On Thursday, the first of three days of testimony, lawyers for the Canadian government, the province, the aquaculture industry and those opposed to it, as well as conservationists and others, questioned four scientists who have studied infectious salmon anemia and many of the fish tested in British Columbia. The scientists gave highly technical and sometimes contradictory testimony before a full but largely quiet gallery. Some people wore T-shirts that read: "Standing on guard for wild salmon."

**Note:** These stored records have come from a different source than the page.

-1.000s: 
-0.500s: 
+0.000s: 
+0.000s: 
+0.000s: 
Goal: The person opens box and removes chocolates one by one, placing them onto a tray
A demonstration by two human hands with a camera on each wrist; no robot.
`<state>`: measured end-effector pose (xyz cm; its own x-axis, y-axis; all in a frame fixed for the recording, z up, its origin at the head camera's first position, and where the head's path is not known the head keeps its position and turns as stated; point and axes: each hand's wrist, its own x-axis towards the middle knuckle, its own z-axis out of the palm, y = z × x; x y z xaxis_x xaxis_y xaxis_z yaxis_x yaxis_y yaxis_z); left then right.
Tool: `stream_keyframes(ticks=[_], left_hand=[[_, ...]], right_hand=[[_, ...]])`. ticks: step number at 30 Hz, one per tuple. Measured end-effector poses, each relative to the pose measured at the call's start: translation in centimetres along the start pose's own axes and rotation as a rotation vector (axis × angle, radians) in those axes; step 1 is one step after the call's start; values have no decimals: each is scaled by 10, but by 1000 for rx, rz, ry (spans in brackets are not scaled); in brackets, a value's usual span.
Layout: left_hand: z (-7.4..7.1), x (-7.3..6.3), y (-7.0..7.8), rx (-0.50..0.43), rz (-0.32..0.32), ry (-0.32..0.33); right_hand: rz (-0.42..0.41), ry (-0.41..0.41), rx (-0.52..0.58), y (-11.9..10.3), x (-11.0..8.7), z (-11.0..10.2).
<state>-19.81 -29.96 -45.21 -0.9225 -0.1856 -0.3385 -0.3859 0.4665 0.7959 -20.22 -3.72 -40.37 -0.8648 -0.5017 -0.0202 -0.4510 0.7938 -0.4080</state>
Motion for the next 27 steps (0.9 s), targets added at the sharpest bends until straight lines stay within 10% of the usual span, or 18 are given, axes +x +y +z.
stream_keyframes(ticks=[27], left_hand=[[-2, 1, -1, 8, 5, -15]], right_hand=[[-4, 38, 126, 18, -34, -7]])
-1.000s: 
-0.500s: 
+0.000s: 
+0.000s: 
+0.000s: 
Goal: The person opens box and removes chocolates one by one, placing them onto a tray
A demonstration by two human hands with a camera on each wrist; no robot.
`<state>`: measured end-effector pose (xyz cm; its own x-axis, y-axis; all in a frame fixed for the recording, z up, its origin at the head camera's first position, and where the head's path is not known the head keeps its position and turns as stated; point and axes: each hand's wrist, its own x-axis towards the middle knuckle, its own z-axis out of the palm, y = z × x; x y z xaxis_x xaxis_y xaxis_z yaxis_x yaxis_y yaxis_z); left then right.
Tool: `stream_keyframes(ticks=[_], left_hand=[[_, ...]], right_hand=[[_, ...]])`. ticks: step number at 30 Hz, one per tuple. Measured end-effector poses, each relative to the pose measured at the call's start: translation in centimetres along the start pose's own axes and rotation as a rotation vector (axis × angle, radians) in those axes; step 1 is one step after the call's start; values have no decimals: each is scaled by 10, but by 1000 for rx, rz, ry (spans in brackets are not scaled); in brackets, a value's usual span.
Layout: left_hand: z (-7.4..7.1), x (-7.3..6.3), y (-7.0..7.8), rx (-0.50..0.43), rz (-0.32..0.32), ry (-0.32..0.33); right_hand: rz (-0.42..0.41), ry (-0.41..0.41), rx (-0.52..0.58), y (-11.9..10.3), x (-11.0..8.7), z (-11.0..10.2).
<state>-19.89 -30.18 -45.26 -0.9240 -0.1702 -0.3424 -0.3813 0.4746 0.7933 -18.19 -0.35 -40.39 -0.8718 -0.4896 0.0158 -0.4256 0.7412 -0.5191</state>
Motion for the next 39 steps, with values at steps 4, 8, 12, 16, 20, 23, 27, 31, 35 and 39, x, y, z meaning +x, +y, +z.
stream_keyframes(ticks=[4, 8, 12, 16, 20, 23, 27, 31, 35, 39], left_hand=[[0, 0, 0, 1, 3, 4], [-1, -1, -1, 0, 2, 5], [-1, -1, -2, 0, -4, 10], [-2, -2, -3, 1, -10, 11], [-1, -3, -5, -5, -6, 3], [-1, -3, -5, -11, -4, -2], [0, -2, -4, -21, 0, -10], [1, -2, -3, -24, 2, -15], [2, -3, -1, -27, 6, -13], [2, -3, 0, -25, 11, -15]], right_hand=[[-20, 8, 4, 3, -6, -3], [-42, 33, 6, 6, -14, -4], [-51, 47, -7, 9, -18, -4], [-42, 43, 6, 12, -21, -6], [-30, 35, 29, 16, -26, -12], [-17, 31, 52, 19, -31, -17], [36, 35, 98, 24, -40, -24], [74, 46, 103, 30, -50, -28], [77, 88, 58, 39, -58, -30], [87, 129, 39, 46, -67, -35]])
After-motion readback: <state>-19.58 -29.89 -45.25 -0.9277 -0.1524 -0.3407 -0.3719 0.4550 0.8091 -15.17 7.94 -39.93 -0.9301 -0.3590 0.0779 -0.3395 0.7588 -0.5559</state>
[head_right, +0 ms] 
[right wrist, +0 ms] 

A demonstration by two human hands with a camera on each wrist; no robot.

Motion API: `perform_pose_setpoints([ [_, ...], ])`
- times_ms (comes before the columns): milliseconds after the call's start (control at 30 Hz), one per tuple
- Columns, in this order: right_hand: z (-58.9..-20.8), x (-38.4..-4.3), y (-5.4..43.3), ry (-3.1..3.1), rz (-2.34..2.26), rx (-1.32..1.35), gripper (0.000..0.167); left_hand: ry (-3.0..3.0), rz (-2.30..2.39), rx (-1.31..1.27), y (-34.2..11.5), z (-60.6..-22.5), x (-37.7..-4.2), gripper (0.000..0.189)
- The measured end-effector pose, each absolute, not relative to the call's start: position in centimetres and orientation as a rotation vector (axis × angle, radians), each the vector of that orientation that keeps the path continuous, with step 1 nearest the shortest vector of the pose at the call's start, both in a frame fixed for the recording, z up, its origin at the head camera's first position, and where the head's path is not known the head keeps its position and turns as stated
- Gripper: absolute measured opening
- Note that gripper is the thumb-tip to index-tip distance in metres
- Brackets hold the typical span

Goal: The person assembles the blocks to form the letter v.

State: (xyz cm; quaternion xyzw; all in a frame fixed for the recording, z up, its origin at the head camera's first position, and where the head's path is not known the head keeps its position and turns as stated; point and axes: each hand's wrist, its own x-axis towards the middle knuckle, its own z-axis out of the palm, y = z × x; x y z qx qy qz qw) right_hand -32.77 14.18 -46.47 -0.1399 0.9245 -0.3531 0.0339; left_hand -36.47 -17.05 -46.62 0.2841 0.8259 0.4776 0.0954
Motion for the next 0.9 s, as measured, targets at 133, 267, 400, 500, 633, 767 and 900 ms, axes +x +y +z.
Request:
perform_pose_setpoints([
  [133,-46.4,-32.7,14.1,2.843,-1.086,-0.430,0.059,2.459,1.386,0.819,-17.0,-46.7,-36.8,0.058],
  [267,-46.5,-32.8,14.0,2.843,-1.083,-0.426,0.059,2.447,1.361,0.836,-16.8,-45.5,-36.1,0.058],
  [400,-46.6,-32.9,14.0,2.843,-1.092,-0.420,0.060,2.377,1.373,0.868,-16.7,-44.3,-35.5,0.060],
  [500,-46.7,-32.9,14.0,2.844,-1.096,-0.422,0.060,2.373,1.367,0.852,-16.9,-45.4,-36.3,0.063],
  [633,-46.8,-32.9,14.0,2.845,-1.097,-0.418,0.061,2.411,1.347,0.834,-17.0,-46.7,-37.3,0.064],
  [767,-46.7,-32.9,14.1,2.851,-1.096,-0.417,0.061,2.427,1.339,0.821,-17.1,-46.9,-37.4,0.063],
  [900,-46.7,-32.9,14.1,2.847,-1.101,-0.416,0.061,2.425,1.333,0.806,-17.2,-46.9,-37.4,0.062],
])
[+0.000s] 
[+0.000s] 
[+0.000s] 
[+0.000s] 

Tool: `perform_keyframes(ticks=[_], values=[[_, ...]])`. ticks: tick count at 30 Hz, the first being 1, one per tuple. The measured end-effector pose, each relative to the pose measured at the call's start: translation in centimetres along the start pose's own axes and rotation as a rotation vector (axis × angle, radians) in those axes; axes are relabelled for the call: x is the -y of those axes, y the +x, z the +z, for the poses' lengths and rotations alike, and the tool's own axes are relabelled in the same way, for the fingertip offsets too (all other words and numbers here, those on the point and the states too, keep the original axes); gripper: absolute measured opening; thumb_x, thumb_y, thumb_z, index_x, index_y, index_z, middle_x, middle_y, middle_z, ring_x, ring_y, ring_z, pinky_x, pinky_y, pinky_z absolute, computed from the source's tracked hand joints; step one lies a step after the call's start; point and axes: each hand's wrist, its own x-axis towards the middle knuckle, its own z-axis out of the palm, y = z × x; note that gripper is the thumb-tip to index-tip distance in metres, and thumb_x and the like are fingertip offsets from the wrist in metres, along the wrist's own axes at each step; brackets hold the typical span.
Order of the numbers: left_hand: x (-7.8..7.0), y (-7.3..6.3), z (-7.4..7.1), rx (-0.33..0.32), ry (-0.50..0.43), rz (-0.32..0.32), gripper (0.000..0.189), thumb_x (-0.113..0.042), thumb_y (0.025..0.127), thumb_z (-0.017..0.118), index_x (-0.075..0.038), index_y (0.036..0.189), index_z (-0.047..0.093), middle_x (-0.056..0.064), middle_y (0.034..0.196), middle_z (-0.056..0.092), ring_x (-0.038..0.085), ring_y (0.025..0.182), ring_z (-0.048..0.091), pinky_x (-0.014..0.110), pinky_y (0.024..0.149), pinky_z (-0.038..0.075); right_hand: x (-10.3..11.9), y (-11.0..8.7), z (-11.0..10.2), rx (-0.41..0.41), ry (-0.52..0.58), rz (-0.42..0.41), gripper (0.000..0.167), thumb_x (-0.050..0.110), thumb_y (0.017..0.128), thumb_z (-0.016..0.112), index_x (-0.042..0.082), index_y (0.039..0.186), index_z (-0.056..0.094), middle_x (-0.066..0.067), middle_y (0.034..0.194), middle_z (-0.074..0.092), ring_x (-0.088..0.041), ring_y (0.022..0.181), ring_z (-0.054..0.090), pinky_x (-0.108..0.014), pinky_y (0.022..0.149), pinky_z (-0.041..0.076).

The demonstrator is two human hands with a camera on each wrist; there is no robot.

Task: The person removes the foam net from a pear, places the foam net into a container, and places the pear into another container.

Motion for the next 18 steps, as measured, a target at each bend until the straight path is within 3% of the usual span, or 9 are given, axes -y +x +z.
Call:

The most combative exchanges occurred during testimony by Kristina Miller, the head of molecular genetics for the Department of Fisheries and Oceans laboratory at Nanaimo, on Vancouver Island. While previous reports of the virus had surfaced from sources outside the Canadian government, only to have Canadian officials question them, Dr. Miller testified that she also had received positive results when she tested for the virus, known as I.S.A. She said that when she reported her work to a superior last month, she was asked why she had conducted it at all.
"Nobody in the department talked to me about disease or I.S.A. after that," Dr. Miller testified. At one point, she said she was frustrated at what she called "flippant dismissal of pathogens" that could be harmful.
The Department of Fisheries and Oceans is charged with promoting aquaculture but also with protecting wild fish, a dual mission that some critics say creates conflicts. Agency officials are scheduled to testify in the next two days.
Some of Dr. Miller's research methods were questioned by another virus expert, who participated via teleconference. But that expert, Professor Are Nylund of the University of Bergen in Norway, expressed support for positive results that were found by Frederick S. B. Kibenge, a professor at the University of Prince Edward Island.
Dr. Miller said that while her tests showed that the fish responded to the presence of the virus, it was not clear that it causing harm. She testified that she had recently tested salmon tissue samples from 1986 and that they, too, showed the asymptomatic form of I.S.A.
"We have not established that it causes disease," she said.